**WORK TASK:** The answer must consist of the entire listing, repeated exactly.

───

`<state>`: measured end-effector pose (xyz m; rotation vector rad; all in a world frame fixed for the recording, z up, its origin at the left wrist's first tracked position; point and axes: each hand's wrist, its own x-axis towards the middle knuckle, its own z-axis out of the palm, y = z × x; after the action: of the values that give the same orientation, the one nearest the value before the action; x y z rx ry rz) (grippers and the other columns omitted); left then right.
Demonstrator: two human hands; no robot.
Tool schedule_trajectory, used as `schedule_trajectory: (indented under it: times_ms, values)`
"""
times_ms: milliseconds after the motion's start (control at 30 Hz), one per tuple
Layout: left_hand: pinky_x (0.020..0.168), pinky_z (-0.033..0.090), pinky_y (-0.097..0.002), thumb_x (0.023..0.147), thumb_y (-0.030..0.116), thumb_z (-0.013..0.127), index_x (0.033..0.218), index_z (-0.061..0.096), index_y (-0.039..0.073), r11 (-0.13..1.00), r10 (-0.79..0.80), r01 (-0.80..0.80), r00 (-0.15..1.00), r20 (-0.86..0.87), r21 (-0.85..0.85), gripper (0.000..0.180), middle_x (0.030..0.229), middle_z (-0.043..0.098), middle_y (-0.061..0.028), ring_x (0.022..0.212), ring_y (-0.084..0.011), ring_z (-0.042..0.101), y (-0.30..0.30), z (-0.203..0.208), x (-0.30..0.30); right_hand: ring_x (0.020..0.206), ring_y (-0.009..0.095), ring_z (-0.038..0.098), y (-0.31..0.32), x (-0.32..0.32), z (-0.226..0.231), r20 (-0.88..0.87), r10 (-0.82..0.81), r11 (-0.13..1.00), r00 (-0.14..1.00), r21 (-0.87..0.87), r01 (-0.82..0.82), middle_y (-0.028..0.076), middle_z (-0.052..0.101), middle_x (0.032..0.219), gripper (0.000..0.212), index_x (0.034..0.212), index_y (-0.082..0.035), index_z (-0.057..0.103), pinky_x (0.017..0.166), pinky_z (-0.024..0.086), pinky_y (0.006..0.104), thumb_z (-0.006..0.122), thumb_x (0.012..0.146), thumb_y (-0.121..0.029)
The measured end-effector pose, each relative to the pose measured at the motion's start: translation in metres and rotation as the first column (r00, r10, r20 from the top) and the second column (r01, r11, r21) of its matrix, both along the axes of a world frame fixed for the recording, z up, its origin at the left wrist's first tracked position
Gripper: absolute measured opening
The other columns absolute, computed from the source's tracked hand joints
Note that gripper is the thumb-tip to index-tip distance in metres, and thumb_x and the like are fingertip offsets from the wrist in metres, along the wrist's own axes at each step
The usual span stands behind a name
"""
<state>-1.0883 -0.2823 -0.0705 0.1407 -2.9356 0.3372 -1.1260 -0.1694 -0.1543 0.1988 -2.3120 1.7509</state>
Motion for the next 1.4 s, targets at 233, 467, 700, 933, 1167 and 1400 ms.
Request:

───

**EXERCISE OUTPUT:**
`<state>`: measured end-effector pose (xyz m; rotation vector rad; all in a world frame fixed for the recording, z up, its origin at the left wrist's first tracked position; point and axes: each hand's wrist, its own x-axis towards the middle knuckle, its own z-axis out of the palm, y = z × x; after the action: of the values that give the same orientation, the one nearest the value before the action; x y z rx ry rz) (grippers and the other columns omitted); left then right.
Demonstrator: two human hands; no robot.
Tool schedule_trajectory, used as `schedule_trajectory: (indented under it: times_ms, values)`
"""
times_ms: milliseconds after the motion's start (control at 30 Hz), one per tuple
Layout: left_hand: pinky_x (0.020..0.168), pinky_z (-0.033..0.090), pinky_y (-0.097..0.002), thumb_x (0.023..0.147), thumb_y (-0.030..0.116), thumb_z (-0.013..0.127), index_x (0.033..0.218), index_z (-0.061..0.096), index_y (-0.039..0.073), r11 (-0.13..1.00), r10 (-0.79..0.80), r01 (-0.80..0.80), r00 (-0.15..1.00), r20 (-0.86..0.87), r21 (-0.85..0.85), gripper (0.000..0.180), middle_x (0.030..0.229), middle_z (-0.043..0.098), middle_y (-0.061..0.028), ring_x (0.022..0.212), ring_y (-0.084..0.011), ring_z (-0.042..0.101), y (-0.30..0.30), z (-0.203..0.208), x (-0.30..0.30); right_hand: ring_x (0.020..0.206), ring_y (-0.009..0.095), ring_z (-0.038..0.098), y (-0.31..0.32), x (-0.32..0.32), z (-0.226..0.231), r20 (-0.88..0.87), r10 (-0.82..0.81), r11 (-0.13..1.00), r00 (-0.14..1.00), r21 (-0.87..0.87), r01 (-0.82..0.82), middle_y (-0.028..0.076), middle_z (-0.052..0.101), middle_x (0.032..0.219), gripper (0.000..0.212), index_x (0.034..0.212), index_y (-0.082..0.035), index_z (-0.057..0.103), pinky_x (0.017..0.166), pinky_z (-0.024..0.086), pinky_y (0.006..0.104), thumb_z (-0.006..0.122), thumb_x (0.012..0.146), thumb_y (-0.121..0.029)
The measured end-effector pose, each relative to the pose measured at the motion's start: translation in metres and rotation as the first column (r00, r10, r20 from the top) and the second column (r01, r11, r21) of its matrix, both along the axes of a world frame fixed for the recording, z up, its origin at the left wrist's first tracked position
Gripper: absolute measured opening
The other columns absolute, computed from the source's tracked hand joints
Note that gripper is the thumb-tip to index-tip distance in metres, and thumb_x and the like are fingertip offsets from the wrist in metres, along the wrist's own axes at each step
The usual span stands behind a name
"""
<state>-1.0883 -0.2823 -0.0705 0.1407 -2.9356 0.3372 -1.1260 -0.1694 -0.1543 0.1988 -2.3120 1.7509</state>
Motion for the next 1.4 s, targets at 233, 467, 700, 933, 1167 and 1400 ms.
Request:

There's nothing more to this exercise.